A isto se somou o pedido da Procuradoria da Audiência Nacional de Madri de abrir uma investigação por "sedição" pelos protestos de quarta-feira em Barcelona diante da retenção de diversos agentes da Guarda Civil e da destruição de três viaturas.

A Procuradoria pede a identificação de "possíveis responsáveis" e aponta para duas figuras emblemáticas do separatismo catalão, Jordi Sánchez e Jordi Cuixart, presidentes da Assembleia Nacional da Catalunha (ANC) e da Omnium Cultural, entidades organizadoras das manifestações em massa dos últimos anos.

Os separatistas rejeitaram as acusações de "tumulto" feitas por Madri, denunciando as autoridades espanholas por tentarem criar um falso relato dos fatos.

"As manifestações são absolutamente cívicas, pacíficas e alegres. Nada a ver com um tumulto", disse o porta-voz do governo regional, Jordi Turull.

- 'Desculpe, Espanha, a Catalunha votará' -

Apesar disso, o governo regional de Carles Puigdemont não renuncia a essa votação suspensa pelo Tribunal Constitucional.

"Desculpe, Espanha, a Catalunha votará sobre a independência - vocês gostando, ou não", escreveu o presidente regional em uma matéria no jornal americano "The Washington Post", no qual se queixou de "três séculos sob o poder da Espanha".

Sua causa recebeu um apoio sutil do Parlamento europeu, onde 47 de seus 750 deputados mandaram uma carta para Rajoy. Nela, denunciaram "ações repressivas" e "um abuso de poder" de seu governo, assegurando, como Puigdemont, que a região vive em "estado de sítio encoberto".

A pressão de Madri rendeu frutos. Nesta sexta-feira, tiveram de destituir o número dois do Departamento da vice-presidência, Josep Maria Jové, homem-chave na infraestrutura eleitoral, multado em 12.000 euros diários pelo Tribunal Constitucional até a suspensão do referendo.

Abandonaram seus cargos os cinco membros da sindicância eleitoral criada para supervisionar a votação, ameaçados com as mesmas multas, e cederam suas funções a um grupo de acadêmicos internacionais recrutados para atuar como observadores internacionais, informou uma fonte do governo.

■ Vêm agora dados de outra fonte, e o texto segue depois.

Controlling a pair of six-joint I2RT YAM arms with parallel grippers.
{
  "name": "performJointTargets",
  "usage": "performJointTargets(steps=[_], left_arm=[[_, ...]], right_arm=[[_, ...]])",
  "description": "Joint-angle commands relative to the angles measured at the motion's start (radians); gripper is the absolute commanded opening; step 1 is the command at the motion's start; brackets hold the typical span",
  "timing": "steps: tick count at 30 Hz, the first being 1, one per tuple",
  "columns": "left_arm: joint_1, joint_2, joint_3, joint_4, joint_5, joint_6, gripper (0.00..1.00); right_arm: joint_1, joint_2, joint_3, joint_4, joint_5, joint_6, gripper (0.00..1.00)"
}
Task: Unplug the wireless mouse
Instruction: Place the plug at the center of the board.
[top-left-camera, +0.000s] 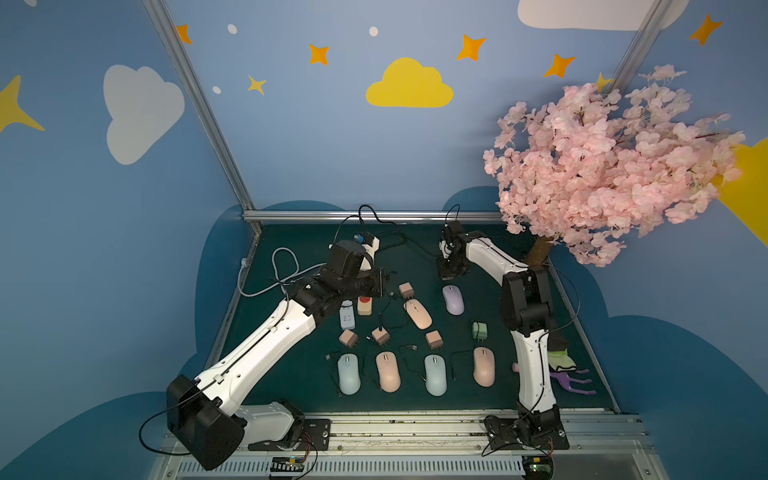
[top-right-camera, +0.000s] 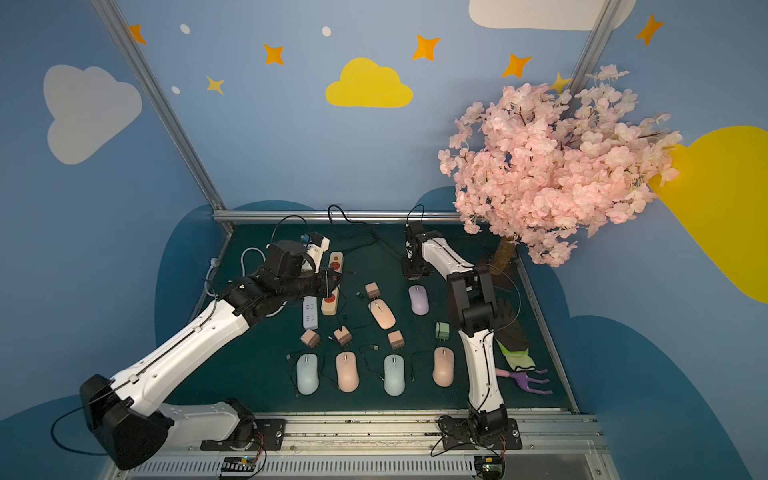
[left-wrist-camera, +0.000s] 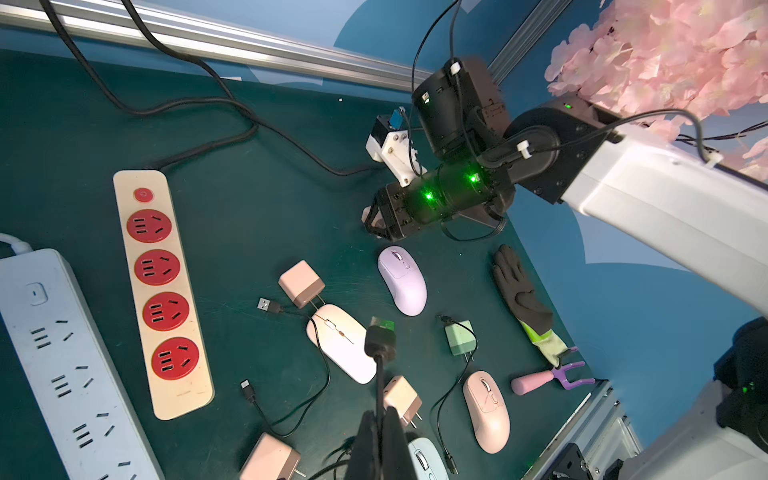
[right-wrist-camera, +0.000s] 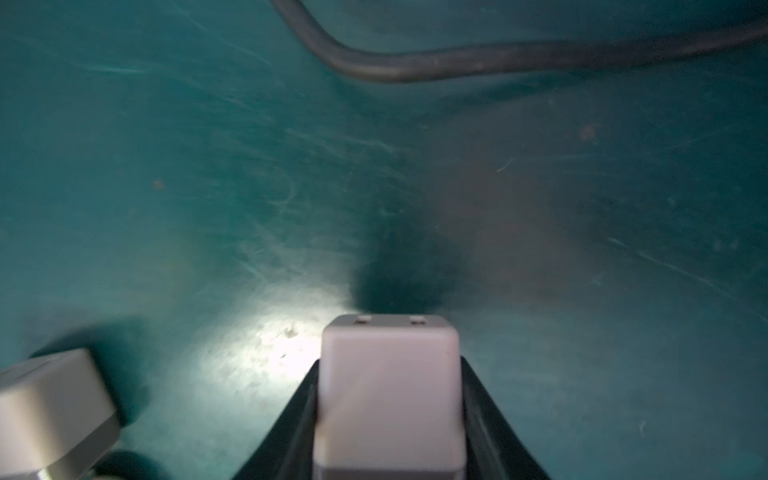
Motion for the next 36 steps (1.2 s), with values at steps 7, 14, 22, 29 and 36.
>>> performJointTargets(steps=[7, 14, 22, 29, 36], left_arm=[[0.001, -0.009, 0.006, -0.024, -0.013, 0.003, 0.04], [0.001, -0.023, 0.001, -0.035, -0.023, 0.001, 0.04], [0.003, -0.033, 0.009, -0.034, -0.019, -0.011, 0.04], [0.001, -0.006, 0.077, -0.006, -0.002, -0.045, 0.04], [-0.012, 0.080, 0.151, 0.081, -0.030, -0.129, 0.04]], right_arm=[[-0.007, 0.124, 0.184, -0.092, -0.017, -0.029, 0.18], [-0.007, 0.152, 0.196, -0.104, -0.024, -0.019, 0.44], [-0.007, 0.095, 0.198, -0.103, -0.042, -0.012, 0.62], [0.017, -0.138, 0.057, -0.052, -0.024, 0.029, 0.62], [0.072, -0.592, -0.435, 0.169, 0.037, 0.192, 0.62]])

"Este é um referendo ilegal que não vai acontecer. Também não tem nenhuma garantia democrática", afirmou Méndez de Vigo.

Mas os ânimos nos protestos de Barcelona eram muito diferentes: "o que a Espanha diz não me importa!", disse com veemência a balconista Miriam de Simón, de 50 anos.

"Vão votar com certeza", ainda que seja uma incógnita, afirmou.